(Data extracted from a collection)
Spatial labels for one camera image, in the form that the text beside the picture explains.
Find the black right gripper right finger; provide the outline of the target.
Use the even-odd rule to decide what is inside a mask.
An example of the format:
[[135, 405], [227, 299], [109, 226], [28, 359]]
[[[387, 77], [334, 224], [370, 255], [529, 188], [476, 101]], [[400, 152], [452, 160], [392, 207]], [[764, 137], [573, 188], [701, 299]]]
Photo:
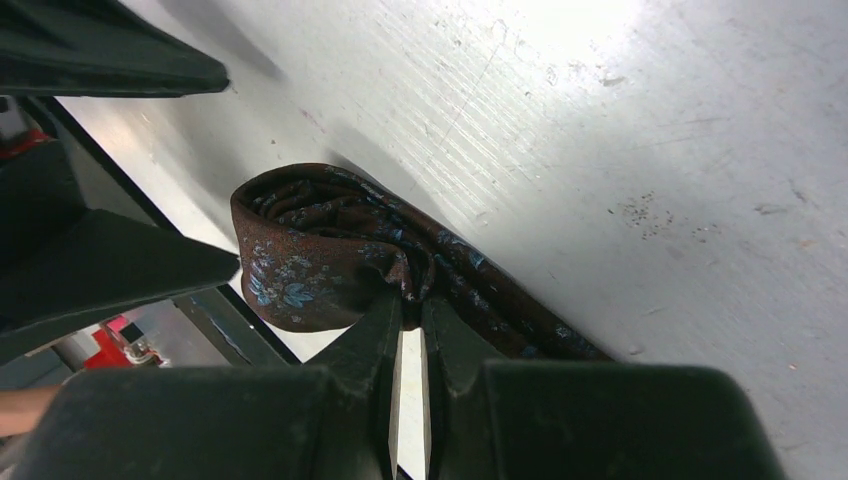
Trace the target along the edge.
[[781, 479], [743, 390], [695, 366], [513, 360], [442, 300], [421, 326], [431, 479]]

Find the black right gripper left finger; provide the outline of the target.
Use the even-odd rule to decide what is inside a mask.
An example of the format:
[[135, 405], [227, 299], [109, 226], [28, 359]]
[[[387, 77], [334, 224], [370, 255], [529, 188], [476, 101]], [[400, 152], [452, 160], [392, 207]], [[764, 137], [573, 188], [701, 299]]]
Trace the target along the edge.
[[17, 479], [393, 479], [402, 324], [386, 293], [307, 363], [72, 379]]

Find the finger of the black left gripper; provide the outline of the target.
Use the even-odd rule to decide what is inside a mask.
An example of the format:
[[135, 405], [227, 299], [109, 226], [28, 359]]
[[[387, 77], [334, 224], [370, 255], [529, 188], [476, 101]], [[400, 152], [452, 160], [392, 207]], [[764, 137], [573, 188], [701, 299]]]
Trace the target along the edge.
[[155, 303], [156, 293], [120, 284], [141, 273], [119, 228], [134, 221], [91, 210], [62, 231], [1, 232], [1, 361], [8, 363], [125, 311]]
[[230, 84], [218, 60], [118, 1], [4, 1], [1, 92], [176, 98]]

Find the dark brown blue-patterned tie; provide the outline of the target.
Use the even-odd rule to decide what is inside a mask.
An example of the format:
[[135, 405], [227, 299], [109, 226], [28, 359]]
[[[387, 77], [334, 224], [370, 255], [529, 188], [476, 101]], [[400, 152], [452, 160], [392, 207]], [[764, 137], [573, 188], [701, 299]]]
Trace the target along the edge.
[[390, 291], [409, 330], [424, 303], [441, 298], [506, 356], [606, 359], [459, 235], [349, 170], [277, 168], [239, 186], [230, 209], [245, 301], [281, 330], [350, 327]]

* * *

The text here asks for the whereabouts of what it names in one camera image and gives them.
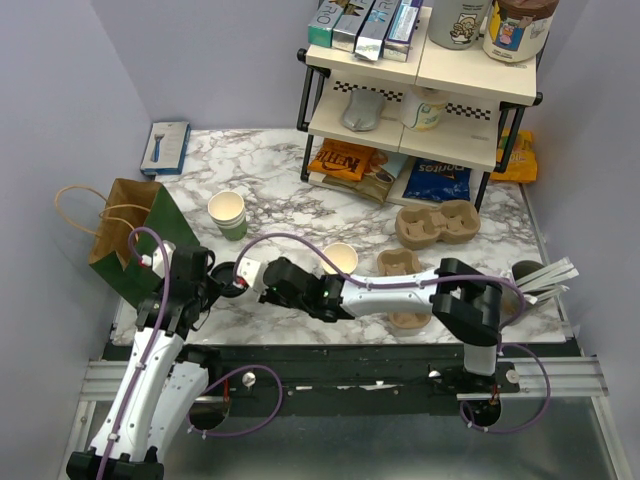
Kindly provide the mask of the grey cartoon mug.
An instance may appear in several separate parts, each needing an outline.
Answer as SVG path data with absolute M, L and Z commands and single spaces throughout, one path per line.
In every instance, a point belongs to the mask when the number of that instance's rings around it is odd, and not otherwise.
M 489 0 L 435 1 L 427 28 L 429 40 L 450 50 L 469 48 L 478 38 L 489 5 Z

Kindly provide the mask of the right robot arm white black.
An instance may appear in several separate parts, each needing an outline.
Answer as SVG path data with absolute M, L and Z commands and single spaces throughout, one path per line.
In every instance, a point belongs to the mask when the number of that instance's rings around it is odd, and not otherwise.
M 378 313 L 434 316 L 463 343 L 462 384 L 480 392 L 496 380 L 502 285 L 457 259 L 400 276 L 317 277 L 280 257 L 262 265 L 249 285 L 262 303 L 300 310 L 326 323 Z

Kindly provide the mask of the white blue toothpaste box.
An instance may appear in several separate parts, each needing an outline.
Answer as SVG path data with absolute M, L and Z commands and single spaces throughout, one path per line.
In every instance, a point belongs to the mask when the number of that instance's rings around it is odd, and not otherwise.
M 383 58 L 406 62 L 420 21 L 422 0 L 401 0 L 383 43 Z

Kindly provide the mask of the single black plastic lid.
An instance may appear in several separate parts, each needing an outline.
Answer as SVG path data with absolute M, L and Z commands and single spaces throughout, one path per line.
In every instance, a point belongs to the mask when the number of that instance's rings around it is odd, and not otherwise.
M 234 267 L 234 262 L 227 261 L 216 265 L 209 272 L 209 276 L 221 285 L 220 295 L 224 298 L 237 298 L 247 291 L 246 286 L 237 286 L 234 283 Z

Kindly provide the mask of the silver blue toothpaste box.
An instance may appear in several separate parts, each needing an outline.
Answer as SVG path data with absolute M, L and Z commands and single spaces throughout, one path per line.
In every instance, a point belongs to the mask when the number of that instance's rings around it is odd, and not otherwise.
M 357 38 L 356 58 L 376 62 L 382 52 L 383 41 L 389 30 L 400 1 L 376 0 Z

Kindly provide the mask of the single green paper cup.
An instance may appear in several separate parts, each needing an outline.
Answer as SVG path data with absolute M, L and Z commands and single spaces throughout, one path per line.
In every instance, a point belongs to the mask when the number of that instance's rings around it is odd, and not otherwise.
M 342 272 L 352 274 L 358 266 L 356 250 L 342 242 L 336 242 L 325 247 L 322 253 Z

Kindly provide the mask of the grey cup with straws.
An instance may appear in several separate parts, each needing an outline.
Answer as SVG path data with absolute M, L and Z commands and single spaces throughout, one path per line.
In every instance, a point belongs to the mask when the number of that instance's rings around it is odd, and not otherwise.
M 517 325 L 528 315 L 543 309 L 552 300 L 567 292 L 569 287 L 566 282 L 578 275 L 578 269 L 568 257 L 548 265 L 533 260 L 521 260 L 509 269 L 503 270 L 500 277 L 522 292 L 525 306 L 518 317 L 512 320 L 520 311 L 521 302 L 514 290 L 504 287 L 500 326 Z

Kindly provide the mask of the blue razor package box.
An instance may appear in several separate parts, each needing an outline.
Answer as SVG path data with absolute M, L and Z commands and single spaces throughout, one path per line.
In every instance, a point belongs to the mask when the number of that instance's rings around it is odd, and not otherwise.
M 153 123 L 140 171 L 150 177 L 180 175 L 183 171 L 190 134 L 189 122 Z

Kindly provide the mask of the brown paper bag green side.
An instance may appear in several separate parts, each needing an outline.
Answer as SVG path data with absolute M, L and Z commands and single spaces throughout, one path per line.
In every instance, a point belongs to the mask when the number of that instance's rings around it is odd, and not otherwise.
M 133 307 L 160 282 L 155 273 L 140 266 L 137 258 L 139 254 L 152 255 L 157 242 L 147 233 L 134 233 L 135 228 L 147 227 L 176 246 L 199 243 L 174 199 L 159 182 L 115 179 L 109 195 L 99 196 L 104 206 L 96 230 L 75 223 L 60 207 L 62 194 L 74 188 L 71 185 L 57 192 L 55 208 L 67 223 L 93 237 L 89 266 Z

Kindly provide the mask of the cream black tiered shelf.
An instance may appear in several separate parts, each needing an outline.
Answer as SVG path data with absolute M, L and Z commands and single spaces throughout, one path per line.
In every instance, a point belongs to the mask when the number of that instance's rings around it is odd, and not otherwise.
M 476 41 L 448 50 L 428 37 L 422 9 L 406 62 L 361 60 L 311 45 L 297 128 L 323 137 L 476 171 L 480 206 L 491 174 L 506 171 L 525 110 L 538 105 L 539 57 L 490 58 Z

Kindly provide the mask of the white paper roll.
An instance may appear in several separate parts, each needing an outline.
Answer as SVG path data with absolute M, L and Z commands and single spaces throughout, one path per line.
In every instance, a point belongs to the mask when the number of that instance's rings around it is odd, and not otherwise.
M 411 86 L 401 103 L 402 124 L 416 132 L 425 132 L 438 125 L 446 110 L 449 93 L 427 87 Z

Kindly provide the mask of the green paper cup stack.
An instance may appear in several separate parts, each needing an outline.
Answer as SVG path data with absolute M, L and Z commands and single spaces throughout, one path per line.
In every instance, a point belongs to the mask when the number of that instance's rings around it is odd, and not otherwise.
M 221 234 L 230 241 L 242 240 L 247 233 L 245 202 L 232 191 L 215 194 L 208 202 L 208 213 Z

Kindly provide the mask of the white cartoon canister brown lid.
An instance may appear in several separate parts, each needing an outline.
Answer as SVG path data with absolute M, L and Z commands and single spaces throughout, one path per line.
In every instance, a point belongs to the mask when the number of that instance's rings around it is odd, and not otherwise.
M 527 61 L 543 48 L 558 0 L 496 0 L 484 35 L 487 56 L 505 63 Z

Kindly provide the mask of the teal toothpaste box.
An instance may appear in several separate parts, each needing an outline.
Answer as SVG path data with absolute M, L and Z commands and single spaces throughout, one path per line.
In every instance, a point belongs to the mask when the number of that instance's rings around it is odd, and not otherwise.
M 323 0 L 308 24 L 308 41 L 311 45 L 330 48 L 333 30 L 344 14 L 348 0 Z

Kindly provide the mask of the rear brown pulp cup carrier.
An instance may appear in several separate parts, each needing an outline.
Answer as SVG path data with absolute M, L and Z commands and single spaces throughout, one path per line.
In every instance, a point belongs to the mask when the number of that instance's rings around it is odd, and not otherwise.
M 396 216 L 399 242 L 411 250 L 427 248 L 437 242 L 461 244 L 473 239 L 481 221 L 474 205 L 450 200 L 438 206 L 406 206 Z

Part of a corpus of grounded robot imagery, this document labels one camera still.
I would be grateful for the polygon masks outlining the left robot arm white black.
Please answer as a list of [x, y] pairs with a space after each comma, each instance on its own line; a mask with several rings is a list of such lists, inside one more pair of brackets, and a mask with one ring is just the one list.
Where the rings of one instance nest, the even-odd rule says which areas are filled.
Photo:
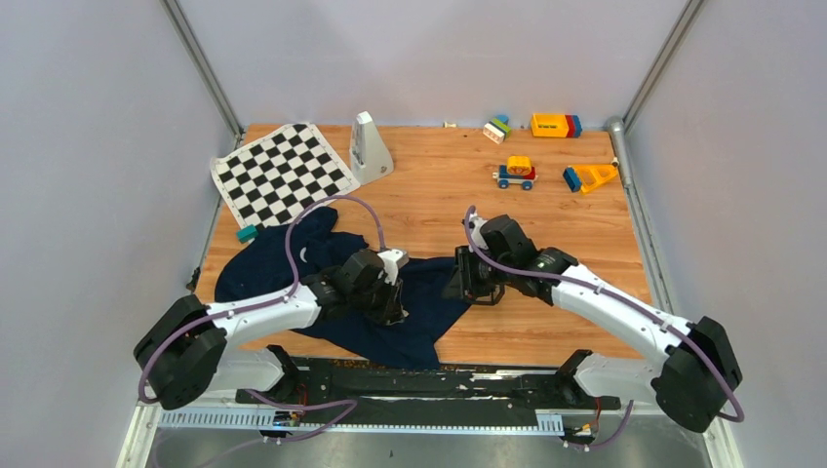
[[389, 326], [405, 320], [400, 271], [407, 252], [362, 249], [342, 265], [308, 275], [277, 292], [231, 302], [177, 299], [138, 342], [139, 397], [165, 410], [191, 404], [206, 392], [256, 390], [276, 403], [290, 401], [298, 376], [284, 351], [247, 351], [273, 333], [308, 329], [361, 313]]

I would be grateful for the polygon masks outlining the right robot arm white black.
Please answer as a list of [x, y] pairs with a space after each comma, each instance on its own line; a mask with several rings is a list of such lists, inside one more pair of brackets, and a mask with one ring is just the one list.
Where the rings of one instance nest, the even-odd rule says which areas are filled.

* **TASK DETAILS**
Apply a filter for "black" to the data above, then copy each line that matches.

* **THE COMPLETED TASK**
Find the black right gripper right finger; provide the outline of the target.
Find the black right gripper left finger; provide the outline of the target.
Find the finger of the black left gripper; provide the outline of the target.
Kindly provide the mask of the right robot arm white black.
Kindly provide the mask of the single black plastic lid.
Kindly provide the mask of the cream black tiered shelf.
I would be grateful for the polygon masks outlining the left robot arm white black.
I would be grateful for the polygon masks outlining the right robot arm white black.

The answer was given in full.